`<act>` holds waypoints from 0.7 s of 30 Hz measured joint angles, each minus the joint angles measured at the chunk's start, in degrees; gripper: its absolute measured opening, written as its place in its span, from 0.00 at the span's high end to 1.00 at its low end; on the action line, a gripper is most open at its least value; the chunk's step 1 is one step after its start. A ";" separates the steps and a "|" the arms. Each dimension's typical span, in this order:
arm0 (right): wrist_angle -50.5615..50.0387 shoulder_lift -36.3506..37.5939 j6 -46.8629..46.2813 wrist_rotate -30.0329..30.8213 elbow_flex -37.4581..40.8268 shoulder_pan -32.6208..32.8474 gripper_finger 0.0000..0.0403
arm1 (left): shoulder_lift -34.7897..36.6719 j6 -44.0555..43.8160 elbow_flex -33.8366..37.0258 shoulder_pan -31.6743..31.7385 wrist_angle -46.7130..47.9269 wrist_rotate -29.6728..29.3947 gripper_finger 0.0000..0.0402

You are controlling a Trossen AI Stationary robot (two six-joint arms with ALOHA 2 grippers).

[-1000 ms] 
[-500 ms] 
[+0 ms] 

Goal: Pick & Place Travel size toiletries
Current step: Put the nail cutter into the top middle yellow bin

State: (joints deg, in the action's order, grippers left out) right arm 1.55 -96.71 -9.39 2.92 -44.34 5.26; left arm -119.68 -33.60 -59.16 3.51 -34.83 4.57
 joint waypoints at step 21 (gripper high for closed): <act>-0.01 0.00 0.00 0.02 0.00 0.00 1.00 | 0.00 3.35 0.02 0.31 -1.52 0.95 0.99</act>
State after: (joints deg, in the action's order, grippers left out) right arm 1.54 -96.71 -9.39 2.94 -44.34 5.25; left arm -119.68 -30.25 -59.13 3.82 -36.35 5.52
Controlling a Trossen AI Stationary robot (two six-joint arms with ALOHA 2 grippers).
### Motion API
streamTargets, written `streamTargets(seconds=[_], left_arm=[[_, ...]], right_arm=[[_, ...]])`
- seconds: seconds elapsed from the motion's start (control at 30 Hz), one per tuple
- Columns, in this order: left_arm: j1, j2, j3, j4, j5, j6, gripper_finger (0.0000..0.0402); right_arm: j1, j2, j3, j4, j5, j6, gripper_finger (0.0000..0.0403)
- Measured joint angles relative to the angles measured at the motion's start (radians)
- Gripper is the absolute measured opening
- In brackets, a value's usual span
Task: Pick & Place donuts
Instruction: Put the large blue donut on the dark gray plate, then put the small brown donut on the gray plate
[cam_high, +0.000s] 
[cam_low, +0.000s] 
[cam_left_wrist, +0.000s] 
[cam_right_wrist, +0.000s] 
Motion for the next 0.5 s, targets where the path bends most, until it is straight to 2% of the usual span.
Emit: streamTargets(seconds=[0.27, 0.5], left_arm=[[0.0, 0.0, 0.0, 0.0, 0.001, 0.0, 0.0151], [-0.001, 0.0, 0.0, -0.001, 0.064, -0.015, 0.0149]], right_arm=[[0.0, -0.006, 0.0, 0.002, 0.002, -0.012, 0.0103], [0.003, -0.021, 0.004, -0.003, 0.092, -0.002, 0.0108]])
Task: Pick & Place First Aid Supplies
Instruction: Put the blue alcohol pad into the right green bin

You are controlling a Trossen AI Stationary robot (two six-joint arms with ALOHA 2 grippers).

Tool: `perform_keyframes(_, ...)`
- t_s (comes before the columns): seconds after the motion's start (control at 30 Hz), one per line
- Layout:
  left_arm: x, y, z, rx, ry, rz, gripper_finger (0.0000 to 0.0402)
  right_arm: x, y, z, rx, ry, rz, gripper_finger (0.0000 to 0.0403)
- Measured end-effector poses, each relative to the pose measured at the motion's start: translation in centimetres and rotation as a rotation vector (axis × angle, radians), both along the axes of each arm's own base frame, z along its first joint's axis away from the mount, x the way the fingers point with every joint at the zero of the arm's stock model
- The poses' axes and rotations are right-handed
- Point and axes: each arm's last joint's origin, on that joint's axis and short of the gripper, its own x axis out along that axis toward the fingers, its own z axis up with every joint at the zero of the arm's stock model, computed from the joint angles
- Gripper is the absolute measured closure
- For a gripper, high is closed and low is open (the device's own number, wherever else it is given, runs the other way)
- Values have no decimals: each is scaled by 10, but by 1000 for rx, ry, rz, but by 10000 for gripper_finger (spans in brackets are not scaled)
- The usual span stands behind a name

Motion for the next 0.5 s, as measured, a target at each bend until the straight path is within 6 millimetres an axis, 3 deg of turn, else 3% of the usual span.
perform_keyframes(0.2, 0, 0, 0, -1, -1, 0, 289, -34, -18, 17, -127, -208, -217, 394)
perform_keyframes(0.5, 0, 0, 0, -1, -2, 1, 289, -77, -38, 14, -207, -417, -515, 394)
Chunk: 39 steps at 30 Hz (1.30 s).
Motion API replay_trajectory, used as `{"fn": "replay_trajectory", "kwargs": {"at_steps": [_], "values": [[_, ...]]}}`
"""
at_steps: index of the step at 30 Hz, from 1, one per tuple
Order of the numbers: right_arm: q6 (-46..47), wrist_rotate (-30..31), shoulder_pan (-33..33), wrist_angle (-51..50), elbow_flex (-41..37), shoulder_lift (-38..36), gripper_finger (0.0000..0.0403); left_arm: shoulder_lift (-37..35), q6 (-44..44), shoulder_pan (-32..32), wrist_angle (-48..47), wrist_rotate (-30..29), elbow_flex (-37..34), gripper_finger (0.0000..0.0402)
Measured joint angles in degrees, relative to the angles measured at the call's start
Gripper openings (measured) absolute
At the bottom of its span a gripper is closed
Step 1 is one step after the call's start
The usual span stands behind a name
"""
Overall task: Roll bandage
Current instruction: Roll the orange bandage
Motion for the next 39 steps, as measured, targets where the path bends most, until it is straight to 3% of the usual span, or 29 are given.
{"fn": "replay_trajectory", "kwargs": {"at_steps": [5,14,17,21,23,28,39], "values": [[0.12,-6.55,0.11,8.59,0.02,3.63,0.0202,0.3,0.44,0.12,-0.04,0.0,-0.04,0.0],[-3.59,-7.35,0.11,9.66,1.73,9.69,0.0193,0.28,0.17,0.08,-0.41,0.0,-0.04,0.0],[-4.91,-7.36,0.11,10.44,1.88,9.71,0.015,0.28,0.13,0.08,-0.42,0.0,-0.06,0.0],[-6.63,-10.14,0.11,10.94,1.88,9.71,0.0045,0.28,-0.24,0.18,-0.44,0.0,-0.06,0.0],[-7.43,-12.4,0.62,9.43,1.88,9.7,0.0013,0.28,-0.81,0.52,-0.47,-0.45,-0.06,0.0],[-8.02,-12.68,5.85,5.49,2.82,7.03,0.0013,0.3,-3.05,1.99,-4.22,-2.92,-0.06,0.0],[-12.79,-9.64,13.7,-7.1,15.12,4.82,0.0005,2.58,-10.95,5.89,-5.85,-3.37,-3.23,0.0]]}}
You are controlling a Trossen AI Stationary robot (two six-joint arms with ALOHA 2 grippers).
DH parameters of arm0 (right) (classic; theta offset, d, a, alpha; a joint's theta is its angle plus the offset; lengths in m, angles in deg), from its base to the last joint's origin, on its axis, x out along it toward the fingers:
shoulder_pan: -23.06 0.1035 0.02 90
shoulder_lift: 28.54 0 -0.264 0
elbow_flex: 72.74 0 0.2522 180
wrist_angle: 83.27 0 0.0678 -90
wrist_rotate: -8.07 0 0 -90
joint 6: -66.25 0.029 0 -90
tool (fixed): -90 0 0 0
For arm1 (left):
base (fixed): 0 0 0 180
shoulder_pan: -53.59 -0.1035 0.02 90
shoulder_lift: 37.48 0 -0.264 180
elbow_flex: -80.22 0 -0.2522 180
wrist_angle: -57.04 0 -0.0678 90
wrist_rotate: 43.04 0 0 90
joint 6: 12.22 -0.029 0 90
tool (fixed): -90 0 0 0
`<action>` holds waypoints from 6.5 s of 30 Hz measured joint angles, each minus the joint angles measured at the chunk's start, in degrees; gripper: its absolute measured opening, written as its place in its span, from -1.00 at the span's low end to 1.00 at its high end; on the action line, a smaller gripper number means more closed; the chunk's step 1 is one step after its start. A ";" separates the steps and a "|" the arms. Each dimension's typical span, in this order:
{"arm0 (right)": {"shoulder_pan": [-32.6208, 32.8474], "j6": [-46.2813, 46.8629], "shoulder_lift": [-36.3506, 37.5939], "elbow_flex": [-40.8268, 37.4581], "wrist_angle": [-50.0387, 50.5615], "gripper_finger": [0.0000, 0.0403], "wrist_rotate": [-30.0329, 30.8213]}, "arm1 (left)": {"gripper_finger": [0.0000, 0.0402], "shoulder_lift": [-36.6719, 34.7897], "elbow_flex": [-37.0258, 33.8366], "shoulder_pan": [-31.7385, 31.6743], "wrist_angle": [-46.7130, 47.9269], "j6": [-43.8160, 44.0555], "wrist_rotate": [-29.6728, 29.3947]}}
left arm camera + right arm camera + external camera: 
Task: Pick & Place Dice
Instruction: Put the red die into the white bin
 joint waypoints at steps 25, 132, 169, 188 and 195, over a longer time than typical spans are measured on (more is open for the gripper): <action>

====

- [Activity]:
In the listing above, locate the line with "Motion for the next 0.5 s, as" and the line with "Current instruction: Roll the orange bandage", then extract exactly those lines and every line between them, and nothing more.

- [Response area]:
Motion for the next 0.5 s, as measured, a target at each bend until the straight path is within 6 millimetres an axis, 3 deg of turn, else 3% of the usual span.
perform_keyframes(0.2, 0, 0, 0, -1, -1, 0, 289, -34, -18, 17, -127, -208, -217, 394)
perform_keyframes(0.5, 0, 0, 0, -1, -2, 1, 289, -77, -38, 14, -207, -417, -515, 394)
Chunk: 39 steps at 30 Hz (1.30 s).
Motion API replay_trajectory, used as `{"fn": "replay_trajectory", "kwargs": {"at_steps": [_], "values": [[_, ...]]}}`
"""
at_steps: index of the step at 30 Hz, from 1, one per tuple
Order of the numbers: right_arm: q6 (-46..47), wrist_rotate (-30..31), shoulder_pan (-33..33), wrist_angle (-51..50), elbow_flex (-41..37), shoulder_lift (-38..36), gripper_finger (0.0000..0.0403); left_arm: shoulder_lift (-37..35), q6 (-44..44), shoulder_pan (-32..32), wrist_angle (-48..47), wrist_rotate (-30..29), elbow_flex (-37..34), gripper_finger (0.0000..0.0402)
Measured joint angles in degrees, relative to the angles measured at the call's start
Gripper openings (measured) absolute
At the bottom of its span a gripper is closed
Step 1 is one step after the call's start
The usual span stands behind a name
"""
Overall task: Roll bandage
Current instruction: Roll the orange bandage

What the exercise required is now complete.